• What to do
Reproduce the entire listing exactly as written, apart from its pictures.
• • • •
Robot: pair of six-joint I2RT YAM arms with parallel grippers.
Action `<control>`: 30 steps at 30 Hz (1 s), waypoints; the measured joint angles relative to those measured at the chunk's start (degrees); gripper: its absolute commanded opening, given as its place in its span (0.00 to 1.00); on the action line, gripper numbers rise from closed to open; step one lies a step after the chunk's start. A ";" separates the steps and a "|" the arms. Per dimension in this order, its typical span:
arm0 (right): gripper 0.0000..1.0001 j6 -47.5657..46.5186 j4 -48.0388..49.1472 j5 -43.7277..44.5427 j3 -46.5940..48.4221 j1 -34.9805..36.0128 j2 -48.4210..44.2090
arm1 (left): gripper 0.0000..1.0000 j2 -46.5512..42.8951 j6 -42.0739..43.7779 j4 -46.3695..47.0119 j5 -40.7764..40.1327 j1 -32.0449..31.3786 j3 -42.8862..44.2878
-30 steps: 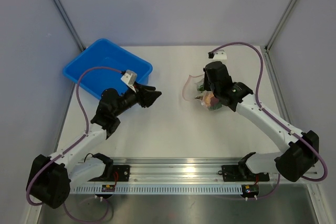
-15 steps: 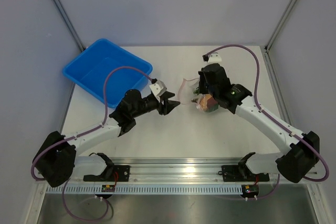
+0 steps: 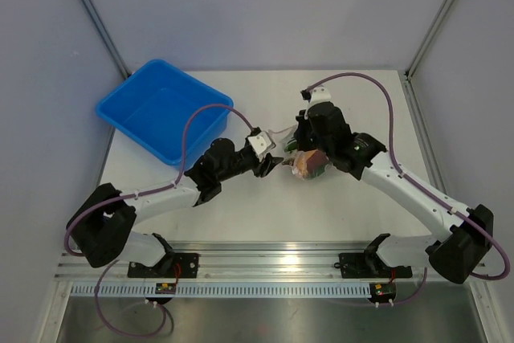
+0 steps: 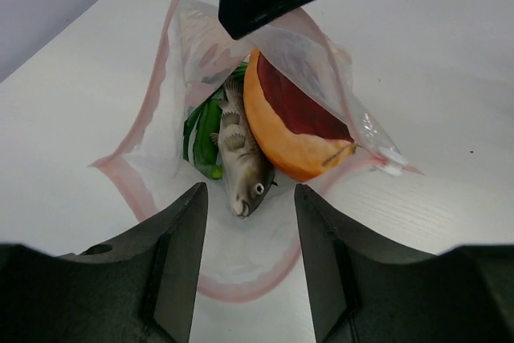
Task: Open the zip-top bag and remove the fake food
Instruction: Open the zipper of the food storage bag at the center of the board.
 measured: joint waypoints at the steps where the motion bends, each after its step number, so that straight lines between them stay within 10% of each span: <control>1: 0.00 0.02 -0.15 -0.24 0.00 0.24 0.00 | 0.50 0.37 0.22 0.00 -0.37 -0.17 0.31; 30: 0.00 0.09 1.09 -1.33 -1.97 2.86 -5.01 | 0.48 5.64 9.94 -4.52 3.65 -6.84 2.89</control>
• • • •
• The completed task
Robot: pair of six-joint I2RT YAM arms with parallel grippers.
Action `<control>`: 30 steps at 30 Hz (1 s), waypoints; the measured joint angles relative to those measured at the chunk's start (degrees); gripper: its absolute commanded opening, given as its place in its span (0.00 to 1.00); on the action line, gripper numbers rise from closed to open; step one lies a step after the chunk's start. A ";" separates the steps and a "|" the arms. Per dimension in this order, its typical span:
arm0 (right): gripper 0.0000..1.0001 j6 -47.5657..46.5186 j4 -48.0388..49.1472 j5 -43.7277..44.5427 j3 -46.5940..48.4221 j1 -34.9805..36.0128 j2 -48.4210..44.2090
arm1 (left): gripper 0.0000..1.0000 j2 -46.5512..42.8951 j6 -42.0739..43.7779 j4 -46.3695..47.0119 j5 -40.7764..40.1327 j1 -32.0449..31.3786 j3 -42.8862..44.2878
-30 steps: 
-15 steps: 
+0 steps: 
+0 steps: 
Task: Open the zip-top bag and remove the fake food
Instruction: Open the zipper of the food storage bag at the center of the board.
 measured: joint waypoints at the steps where the motion bends, each after its step number, so that straight lines between them stay within 10% of each span: <control>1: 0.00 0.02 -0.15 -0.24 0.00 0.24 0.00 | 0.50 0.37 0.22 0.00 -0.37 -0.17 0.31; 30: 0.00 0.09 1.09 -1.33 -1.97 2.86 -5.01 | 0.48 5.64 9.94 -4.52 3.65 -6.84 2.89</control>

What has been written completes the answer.